The Law Society is backing proposals for local authorities to outsource the processing of planning applications to external legal advisers.

The Department for Communities and Local Government (DCLG) has been consulting on planning elements of its Housing and Planning Bill, such as new forms of planning permission and the creation of neighbourhood and local plans.

The department said it was ‘keen’ to explore competition in the processing of planning applications to ensure the process ‘is resourced in a way that allows an efficient and effective service to be provided’.

Submitting a joint response, the Law Society and City of London Law Society said planning consultancies and legal advisers who are able to demonstrate ‘sufficient’ expertise should be able to compete to process minor planning applications.

Under the government’s proposals, in some areas for a limited period of time, a planning applicant would be able to apply either to the local planning authority for the area or an ‘approved provider’.

Local planning authorities would not be prevented from continuing to process applications or be forced to outsource their development management services.
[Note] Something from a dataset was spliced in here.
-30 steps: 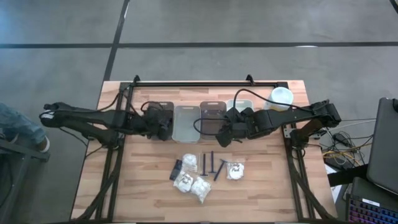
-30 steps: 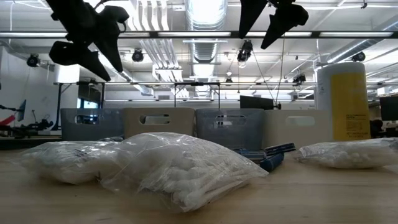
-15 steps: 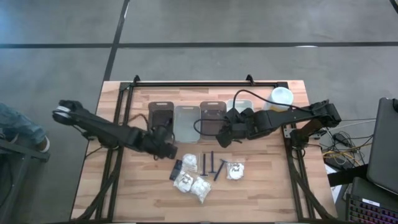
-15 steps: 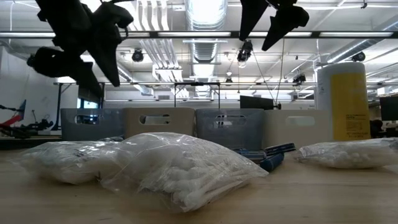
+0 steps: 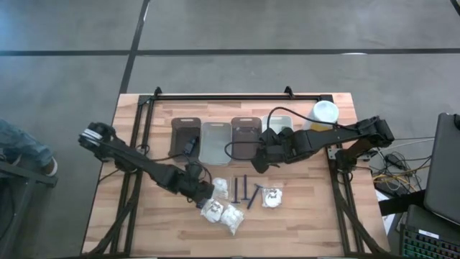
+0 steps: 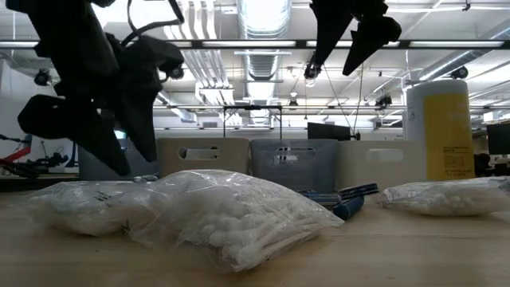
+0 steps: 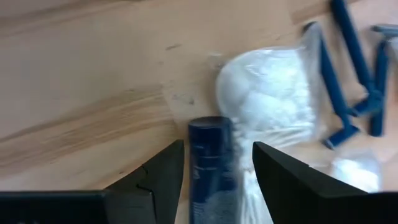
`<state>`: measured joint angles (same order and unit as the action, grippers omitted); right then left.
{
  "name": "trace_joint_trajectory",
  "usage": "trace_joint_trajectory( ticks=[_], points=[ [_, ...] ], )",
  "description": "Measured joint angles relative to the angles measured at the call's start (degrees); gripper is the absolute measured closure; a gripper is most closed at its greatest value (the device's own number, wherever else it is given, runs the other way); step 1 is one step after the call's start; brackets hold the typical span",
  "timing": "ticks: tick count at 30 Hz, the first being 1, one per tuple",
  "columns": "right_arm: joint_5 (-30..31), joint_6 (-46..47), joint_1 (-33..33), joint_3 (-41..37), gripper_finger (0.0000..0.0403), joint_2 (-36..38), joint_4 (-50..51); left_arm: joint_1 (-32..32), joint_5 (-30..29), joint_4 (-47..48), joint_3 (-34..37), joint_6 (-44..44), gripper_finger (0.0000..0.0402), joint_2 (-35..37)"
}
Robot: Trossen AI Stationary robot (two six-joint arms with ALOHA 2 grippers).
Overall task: Pick & Place Travel size toiletries
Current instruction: Put the blue shave cream into the left black bin
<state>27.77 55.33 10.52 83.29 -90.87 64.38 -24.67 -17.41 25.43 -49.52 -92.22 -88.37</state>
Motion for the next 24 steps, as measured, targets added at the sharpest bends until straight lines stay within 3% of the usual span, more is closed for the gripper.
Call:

The final decision on individual applications would remain their responsibility.

Highlighting the potential for conflicts of interest, the societies said they did not think applicants should be able to select a provider. Potential conflicts could be managed by the applicant being required to submit their application to the local planning authority, they suggested.

‘The authority, rather than the applicant, should have the ability to decide who is going to process the application,’ they said. ‘The authority may decide that the application will be handled by itself or by one of their approved external providers on a panel set up by the authority.

‘The authority could, therefore, manage any risk for conflict in its choice of external provider. This is akin to the process whereby authorities outsource legal services to external law firms.’

The bill introduces a new dispute resolution mechanism for section 106 agreements (legal agreements between local authorities and developers, known as ‘planning obligations’).

The societies said the procedure could be a ‘helpful tool’ for applicants ‘in the context of the tests that planning obligations have to comply with, contained in regulation 122 of the Community Infrastructure Levy Regulations 2010’.

They added: ‘In our experience, planning authorities do not always interpret the regulation 122 test appropriately and seek to insist on planning obligations that do not meet the tests. This creates a judicial review risk and can have an impact on scheme viability’.

DCLG ‘envisages’ that the process will be undertaken by an independent body on behalf of the secretary of state.

The societies said the appointed person should have ‘extensive’ experience of drafting and negotiating planning obligations ’which are of a comparable nature and complexity to the planning obligation in dispute’.